**TASK OBJECTIVE:** Every line below should be repeated exactly as written.

(Records from a collection)
━━━━━━

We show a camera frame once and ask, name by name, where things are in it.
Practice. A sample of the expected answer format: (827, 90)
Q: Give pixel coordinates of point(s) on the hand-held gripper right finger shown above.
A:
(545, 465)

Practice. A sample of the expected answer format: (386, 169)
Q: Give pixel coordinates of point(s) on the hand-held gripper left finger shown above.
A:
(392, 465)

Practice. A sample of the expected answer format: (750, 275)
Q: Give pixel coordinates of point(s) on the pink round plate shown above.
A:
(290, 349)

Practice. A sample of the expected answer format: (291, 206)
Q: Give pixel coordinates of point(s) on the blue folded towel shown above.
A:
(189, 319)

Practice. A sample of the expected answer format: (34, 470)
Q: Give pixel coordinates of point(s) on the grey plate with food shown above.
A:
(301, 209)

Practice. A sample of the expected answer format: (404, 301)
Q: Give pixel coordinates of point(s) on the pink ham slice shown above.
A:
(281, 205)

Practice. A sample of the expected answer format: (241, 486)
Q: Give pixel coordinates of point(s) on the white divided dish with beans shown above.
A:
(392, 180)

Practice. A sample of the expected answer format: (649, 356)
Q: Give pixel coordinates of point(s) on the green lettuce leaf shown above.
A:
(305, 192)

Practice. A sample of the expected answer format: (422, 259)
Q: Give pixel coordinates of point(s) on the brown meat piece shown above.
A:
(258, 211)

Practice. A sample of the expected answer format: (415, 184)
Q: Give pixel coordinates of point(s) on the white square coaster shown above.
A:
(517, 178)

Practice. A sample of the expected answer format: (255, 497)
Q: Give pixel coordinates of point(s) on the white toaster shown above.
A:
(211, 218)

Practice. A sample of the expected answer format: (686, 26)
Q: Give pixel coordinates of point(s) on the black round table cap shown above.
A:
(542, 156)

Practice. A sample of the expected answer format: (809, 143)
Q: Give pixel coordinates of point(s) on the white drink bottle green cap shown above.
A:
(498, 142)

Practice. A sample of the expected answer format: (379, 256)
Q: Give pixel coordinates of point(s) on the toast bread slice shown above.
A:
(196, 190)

━━━━━━

**ANSWER SECTION:**
We show a camera frame once and ask, name by name, where things are in it.
Practice. A sample of the expected answer format: (827, 90)
Q: Give pixel coordinates of point(s) on the hand-held gripper right finger shown above.
A:
(545, 465)

Practice. A sample of the expected answer format: (386, 169)
Q: Give pixel coordinates of point(s) on the hand-held gripper left finger shown above.
A:
(392, 465)

Practice. A sample of the expected answer format: (750, 275)
Q: Give pixel coordinates of point(s) on the pink round plate shown above.
A:
(290, 349)

Practice. A sample of the expected answer format: (291, 206)
Q: Give pixel coordinates of point(s) on the blue folded towel shown above.
A:
(189, 319)

Practice. A sample of the expected answer format: (34, 470)
Q: Give pixel coordinates of point(s) on the grey plate with food shown above.
A:
(301, 209)

Practice. A sample of the expected answer format: (404, 301)
Q: Give pixel coordinates of point(s) on the pink ham slice shown above.
A:
(281, 205)

Practice. A sample of the expected answer format: (241, 486)
Q: Give pixel coordinates of point(s) on the white divided dish with beans shown above.
A:
(392, 180)

Practice. A sample of the expected answer format: (649, 356)
Q: Give pixel coordinates of point(s) on the green lettuce leaf shown above.
A:
(305, 192)

Practice. A sample of the expected answer format: (422, 259)
Q: Give pixel coordinates of point(s) on the brown meat piece shown above.
A:
(258, 211)

Practice. A sample of the expected answer format: (415, 184)
Q: Give pixel coordinates of point(s) on the white square coaster shown above.
A:
(517, 178)

Practice. A sample of the expected answer format: (255, 497)
Q: Give pixel coordinates of point(s) on the white toaster shown above.
A:
(211, 218)

Practice. A sample of the expected answer format: (686, 26)
Q: Give pixel coordinates of point(s) on the black round table cap shown above.
A:
(542, 156)

Practice. A sample of the expected answer format: (809, 143)
Q: Give pixel coordinates of point(s) on the white drink bottle green cap shown above.
A:
(498, 142)

Practice. A sample of the expected answer format: (379, 256)
Q: Give pixel coordinates of point(s) on the toast bread slice shown above.
A:
(196, 190)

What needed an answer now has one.